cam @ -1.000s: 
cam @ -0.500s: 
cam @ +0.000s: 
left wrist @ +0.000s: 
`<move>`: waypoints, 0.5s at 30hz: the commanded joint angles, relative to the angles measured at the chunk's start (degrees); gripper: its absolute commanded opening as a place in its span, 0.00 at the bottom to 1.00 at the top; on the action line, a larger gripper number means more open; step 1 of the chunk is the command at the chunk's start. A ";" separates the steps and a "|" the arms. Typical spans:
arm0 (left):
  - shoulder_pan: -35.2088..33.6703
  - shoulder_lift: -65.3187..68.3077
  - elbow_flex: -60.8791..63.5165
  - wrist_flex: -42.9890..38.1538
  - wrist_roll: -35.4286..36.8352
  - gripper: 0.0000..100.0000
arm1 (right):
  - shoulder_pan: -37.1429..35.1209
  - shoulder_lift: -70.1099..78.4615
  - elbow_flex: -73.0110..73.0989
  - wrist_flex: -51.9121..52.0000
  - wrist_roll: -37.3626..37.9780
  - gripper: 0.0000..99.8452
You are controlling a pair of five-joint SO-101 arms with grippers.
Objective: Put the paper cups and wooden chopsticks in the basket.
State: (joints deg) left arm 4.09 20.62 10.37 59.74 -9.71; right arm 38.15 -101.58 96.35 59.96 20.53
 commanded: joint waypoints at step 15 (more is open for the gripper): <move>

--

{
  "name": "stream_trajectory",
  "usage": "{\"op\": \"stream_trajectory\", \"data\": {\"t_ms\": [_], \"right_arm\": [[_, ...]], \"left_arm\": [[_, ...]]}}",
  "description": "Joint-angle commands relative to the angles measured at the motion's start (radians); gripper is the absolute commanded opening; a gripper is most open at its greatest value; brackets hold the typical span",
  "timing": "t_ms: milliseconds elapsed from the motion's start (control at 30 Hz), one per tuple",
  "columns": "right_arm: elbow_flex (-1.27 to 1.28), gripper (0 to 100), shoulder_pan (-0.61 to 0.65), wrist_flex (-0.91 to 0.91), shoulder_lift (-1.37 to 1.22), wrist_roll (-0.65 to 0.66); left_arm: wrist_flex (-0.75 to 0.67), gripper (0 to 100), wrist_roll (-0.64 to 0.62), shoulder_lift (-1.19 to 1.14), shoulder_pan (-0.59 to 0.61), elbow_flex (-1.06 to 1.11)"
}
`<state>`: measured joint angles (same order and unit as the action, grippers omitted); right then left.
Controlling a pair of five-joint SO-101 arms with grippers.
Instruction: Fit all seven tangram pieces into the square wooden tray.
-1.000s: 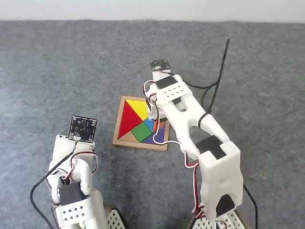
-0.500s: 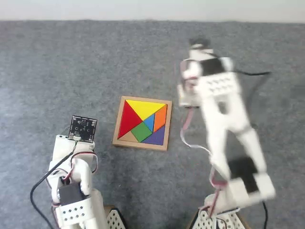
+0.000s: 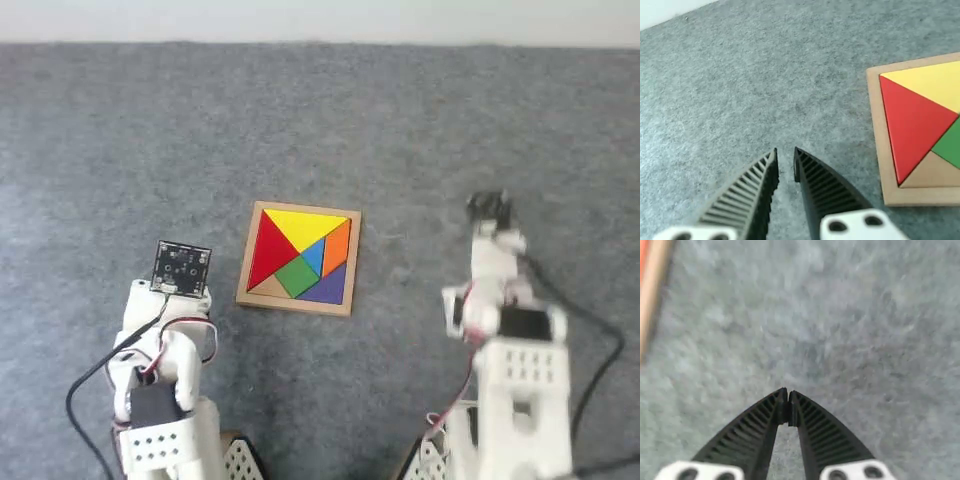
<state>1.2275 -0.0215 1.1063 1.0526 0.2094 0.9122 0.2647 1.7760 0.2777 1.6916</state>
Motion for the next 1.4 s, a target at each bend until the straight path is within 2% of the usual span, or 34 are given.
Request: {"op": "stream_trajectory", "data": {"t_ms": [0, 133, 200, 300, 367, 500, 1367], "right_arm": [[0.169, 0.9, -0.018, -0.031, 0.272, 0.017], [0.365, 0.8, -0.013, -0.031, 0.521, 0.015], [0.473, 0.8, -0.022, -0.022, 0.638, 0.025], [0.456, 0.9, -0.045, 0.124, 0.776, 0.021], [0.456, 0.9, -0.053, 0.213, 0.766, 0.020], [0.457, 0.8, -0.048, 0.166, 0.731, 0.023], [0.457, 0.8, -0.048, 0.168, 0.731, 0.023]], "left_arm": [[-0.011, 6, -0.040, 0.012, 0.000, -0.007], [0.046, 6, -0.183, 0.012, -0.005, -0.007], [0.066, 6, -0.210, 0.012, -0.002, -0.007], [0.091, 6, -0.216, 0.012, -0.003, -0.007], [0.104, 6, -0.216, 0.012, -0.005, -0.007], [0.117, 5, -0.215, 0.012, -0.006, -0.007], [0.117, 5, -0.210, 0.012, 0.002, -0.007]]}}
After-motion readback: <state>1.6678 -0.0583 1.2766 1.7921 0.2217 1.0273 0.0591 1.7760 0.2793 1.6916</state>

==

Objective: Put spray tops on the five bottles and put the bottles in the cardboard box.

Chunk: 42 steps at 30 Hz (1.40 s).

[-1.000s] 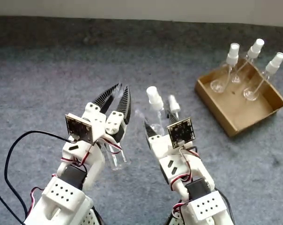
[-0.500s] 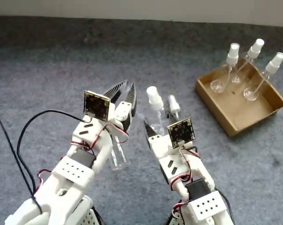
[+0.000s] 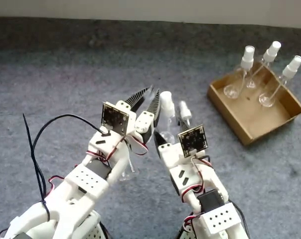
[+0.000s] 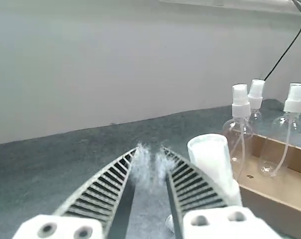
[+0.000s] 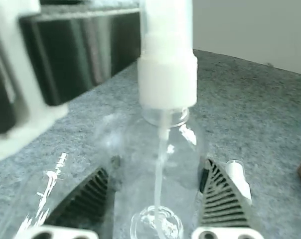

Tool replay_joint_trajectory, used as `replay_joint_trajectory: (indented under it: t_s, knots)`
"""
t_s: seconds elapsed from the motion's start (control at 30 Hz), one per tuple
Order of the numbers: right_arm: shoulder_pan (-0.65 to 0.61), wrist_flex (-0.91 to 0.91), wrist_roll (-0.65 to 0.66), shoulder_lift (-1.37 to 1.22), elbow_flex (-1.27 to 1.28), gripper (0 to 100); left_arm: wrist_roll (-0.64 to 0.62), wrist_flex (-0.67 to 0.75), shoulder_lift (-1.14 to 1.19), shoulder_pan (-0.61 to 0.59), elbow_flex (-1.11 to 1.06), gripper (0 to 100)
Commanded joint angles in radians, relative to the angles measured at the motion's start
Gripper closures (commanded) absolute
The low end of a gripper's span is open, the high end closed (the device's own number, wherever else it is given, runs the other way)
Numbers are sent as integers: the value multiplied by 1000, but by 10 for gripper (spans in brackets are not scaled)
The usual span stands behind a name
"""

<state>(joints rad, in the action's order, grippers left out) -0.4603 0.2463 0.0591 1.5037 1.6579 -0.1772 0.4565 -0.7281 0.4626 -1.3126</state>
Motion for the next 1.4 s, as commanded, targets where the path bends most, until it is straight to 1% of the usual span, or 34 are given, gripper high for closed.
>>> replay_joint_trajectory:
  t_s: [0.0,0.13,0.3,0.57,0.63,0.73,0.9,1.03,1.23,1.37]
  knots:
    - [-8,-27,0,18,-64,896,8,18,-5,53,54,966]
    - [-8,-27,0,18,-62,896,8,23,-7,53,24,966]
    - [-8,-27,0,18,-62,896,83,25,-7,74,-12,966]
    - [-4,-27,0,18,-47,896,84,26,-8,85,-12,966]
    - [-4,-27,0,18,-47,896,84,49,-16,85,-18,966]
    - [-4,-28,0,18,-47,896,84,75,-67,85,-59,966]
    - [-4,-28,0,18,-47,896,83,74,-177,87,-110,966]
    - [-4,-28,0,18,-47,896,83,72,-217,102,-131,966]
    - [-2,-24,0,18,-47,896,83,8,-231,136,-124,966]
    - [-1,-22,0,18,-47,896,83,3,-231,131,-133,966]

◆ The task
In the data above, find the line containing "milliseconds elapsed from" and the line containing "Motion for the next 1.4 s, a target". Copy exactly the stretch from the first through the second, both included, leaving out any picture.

◆ Output of the exercise
  "timing": "t_ms: milliseconds elapsed from the motion's start (control at 30 Hz), one per tuple",
  "columns": "right_arm: elbow_flex (-1.27 to 1.28), gripper (0 to 100), shoulder_pan (-0.61 to 0.65), wrist_flex (-0.91 to 0.91), shoulder_lift (-1.37 to 1.22), wrist_roll (-0.65 to 0.66); left_arm: wrist_flex (-0.75 to 0.67), gripper (0 to 100), wrist_roll (-0.64 to 0.62), shoulder_lift (-1.19 to 1.14), shoulder_pan (-0.59 to 0.61), elbow_flex (-1.06 to 1.11)"
}
`<state>`: measured joint angles (same order and unit as the action, grippers omitted); right then left.
Controlling a pair of five-joint SO-101 arms with grippers.
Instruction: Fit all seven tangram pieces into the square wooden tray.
-1.000s: 
-0.500s: 
+0.000s: 
<state>1.2275 -0.0215 1.1063 1.0526 0.2094 0.9122 0.2647 1.7760 0.2777 1.6916</state>
Motion for the next 1.4 s, a target at each bend until the straight path is within 2% of the usual span, or 34 are given.

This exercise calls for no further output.